- [TASK DESCRIPTION]: Repeat nothing but the lines below running from the one containing "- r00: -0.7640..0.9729" to the one containing "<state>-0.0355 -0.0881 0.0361". Keep both end lines.

[Stored items from a collection]
== == ==
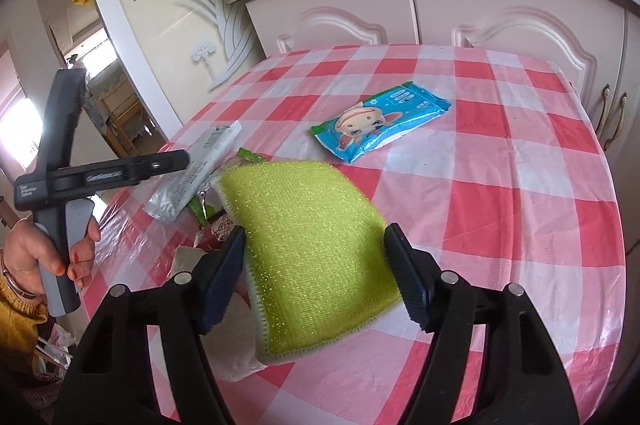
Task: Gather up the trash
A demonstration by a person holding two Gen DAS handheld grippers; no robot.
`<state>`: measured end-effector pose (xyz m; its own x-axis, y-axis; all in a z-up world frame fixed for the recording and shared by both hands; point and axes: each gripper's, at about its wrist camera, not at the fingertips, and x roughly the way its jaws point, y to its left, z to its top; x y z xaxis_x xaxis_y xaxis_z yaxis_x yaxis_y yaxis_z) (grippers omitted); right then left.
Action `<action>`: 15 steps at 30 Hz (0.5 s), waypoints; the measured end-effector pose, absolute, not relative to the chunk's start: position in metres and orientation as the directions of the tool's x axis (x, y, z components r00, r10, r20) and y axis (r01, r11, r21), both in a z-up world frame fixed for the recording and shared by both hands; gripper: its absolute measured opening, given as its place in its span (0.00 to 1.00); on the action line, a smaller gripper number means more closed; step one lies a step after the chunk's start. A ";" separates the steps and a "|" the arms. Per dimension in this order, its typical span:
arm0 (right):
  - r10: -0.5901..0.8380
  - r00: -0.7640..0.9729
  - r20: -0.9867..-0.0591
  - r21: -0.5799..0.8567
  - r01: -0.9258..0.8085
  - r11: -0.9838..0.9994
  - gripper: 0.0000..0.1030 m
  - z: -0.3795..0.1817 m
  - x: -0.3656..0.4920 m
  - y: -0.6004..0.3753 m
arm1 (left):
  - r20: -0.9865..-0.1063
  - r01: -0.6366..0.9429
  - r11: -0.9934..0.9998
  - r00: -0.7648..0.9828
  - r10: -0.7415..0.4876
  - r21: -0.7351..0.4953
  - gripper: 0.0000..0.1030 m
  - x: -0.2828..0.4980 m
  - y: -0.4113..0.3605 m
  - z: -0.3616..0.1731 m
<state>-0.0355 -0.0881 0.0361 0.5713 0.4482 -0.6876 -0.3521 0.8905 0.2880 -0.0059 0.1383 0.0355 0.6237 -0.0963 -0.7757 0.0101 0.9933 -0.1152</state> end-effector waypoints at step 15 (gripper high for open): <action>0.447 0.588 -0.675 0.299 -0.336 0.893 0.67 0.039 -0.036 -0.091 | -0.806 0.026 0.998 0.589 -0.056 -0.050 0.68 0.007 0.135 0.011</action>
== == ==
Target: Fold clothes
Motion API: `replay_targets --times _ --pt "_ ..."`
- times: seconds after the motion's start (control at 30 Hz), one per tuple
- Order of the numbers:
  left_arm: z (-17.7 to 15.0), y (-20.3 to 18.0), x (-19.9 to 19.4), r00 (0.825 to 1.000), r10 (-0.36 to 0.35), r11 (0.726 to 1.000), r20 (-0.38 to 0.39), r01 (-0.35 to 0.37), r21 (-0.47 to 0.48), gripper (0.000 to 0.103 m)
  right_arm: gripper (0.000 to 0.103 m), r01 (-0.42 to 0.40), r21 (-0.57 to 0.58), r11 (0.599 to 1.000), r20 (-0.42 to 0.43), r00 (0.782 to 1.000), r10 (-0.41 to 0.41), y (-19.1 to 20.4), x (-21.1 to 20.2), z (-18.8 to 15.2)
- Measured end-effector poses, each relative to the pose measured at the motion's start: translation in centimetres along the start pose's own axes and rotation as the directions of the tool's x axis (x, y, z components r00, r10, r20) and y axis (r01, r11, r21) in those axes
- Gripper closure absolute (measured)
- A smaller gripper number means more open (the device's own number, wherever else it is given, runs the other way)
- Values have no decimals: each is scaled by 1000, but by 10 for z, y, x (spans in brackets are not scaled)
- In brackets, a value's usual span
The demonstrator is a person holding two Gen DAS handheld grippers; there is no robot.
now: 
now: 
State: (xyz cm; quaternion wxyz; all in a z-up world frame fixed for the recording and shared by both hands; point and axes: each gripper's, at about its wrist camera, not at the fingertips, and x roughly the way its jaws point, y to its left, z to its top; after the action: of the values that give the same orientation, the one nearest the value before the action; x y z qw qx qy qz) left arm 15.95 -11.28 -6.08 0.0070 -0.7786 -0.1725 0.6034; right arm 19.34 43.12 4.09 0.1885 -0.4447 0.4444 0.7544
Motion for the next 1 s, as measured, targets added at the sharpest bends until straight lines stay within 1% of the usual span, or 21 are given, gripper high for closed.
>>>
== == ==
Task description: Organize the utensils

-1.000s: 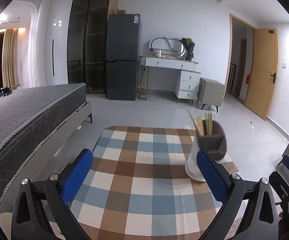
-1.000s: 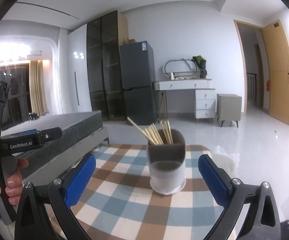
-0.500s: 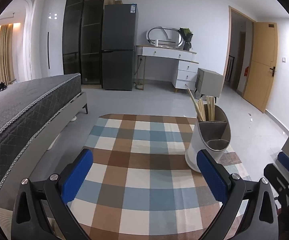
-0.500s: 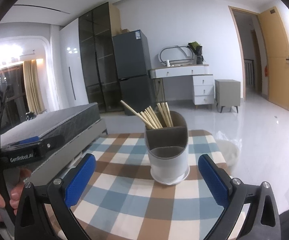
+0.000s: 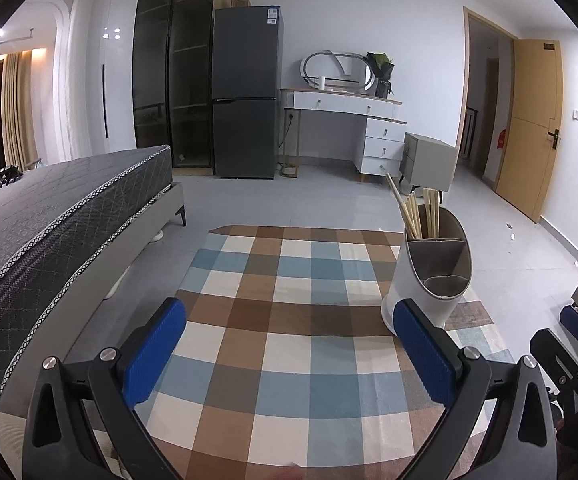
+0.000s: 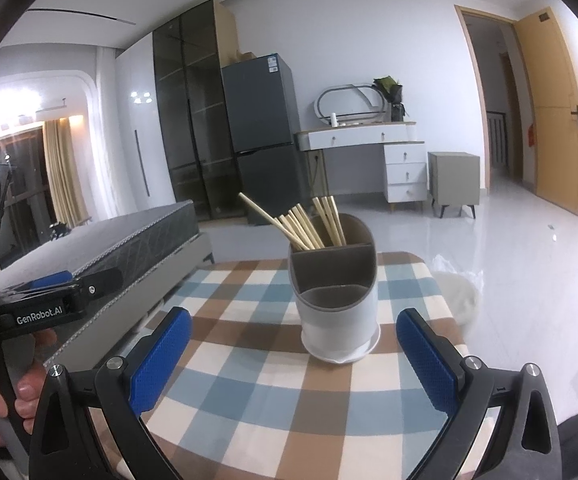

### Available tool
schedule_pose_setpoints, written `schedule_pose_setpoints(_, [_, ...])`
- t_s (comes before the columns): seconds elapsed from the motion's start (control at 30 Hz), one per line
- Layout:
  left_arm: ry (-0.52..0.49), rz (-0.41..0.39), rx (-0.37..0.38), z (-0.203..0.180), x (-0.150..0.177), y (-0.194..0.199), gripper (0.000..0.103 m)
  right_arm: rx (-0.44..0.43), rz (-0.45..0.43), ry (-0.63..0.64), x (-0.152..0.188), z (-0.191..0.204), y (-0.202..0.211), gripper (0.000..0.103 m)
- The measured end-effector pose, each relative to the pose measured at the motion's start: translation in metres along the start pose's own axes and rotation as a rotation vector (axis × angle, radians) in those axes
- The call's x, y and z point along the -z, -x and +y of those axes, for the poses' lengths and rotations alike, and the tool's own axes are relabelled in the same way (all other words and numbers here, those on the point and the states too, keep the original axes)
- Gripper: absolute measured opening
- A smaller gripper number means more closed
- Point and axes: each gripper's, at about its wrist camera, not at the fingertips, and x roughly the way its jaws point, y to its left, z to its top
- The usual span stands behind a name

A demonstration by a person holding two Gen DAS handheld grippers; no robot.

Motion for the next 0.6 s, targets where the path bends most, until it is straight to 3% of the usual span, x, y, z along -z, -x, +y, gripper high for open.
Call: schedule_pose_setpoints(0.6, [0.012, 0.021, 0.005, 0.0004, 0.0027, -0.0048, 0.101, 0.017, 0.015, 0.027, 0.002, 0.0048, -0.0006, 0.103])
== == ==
- [EXERCISE RESPONSE]:
  - r00: -0.7640..0.9729
  - r20: -0.9867..-0.0591
  - r21: -0.5799..0.8567
  - r01: -0.9258..0.8085
  - r11: -0.9838..0.9994
  - gripper: 0.0000..0.1030 m
  - z: -0.3795..0.1817 m
  - x: -0.3656..0.4920 m
  - y: -0.6004..0.3753 m
arm1 (left):
  - r20: -0.9865..-0.1063
  - r01: -0.6366..0.9429
  - r11: -0.9934..0.9998
  - r00: -0.7648..0.9828
  - r10: -0.7415..0.4876
  - r21: -0.7351..0.4953
  - gripper: 0.0000..0.1030 m
  - x: -0.2828..0.4980 m
  - y: -0.4113..0.3605 m
  - z: -0.3616..0.1731 m
<state>-0.0355 -0.0881 0.0361 0.5713 0.4482 -0.6876 -0.3521 0.8905 0.2880 -0.0059 0.1383 0.0355 0.6237 -0.0963 -0.7757 0.0101 0.9933 -0.1152</state> end-effector waypoints at step 15 (gripper high for open): <action>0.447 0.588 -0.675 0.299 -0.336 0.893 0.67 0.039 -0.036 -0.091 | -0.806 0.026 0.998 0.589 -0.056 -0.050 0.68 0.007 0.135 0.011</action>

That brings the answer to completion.